### [SUPPLIED DATA]
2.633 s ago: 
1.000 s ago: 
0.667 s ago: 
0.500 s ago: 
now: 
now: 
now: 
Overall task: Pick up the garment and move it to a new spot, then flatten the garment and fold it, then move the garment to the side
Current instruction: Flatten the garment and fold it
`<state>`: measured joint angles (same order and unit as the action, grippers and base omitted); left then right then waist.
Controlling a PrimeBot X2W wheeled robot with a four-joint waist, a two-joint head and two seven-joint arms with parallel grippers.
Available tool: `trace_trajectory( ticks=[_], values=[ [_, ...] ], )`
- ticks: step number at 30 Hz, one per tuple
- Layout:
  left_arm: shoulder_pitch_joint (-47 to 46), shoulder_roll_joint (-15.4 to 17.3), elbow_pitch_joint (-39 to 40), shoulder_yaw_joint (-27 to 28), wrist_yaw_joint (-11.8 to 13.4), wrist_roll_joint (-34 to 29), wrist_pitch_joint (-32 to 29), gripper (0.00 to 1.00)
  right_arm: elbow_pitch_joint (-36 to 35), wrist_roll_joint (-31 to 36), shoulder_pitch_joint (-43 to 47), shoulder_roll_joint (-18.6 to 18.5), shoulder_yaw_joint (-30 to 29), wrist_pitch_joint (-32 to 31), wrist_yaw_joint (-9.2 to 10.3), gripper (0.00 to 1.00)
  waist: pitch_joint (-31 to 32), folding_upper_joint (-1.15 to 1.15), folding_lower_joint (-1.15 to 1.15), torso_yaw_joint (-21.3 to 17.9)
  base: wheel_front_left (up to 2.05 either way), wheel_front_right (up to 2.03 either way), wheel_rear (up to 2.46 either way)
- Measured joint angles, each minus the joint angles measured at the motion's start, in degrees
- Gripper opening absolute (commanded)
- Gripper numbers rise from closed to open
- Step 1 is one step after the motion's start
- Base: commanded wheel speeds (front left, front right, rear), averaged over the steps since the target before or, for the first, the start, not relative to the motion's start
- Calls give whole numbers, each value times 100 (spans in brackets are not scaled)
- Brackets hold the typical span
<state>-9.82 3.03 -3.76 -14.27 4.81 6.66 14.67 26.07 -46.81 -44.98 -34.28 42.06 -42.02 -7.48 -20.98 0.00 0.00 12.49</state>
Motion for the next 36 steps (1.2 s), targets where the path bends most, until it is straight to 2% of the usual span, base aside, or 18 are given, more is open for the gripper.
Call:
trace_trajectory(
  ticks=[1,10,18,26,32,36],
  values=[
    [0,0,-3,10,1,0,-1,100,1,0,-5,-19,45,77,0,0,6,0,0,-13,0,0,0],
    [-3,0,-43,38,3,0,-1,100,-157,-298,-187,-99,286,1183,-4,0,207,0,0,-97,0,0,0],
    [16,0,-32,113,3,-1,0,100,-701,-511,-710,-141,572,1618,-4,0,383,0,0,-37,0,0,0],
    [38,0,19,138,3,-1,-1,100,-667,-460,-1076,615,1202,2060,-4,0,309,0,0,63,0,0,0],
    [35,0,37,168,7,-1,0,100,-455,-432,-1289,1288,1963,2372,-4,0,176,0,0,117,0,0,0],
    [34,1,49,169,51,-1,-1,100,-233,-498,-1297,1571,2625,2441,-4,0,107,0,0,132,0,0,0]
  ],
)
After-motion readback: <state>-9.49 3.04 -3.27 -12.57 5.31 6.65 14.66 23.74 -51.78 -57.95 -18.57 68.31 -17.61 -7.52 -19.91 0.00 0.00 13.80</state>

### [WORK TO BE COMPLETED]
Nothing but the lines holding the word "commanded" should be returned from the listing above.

### [RESULT]
- Gripper opening absolute (commanded)
- Base: commanded wheel speeds (front left, front right, rear), averaged over the steps since the target before or, for the first, the start, not relative to the motion's start

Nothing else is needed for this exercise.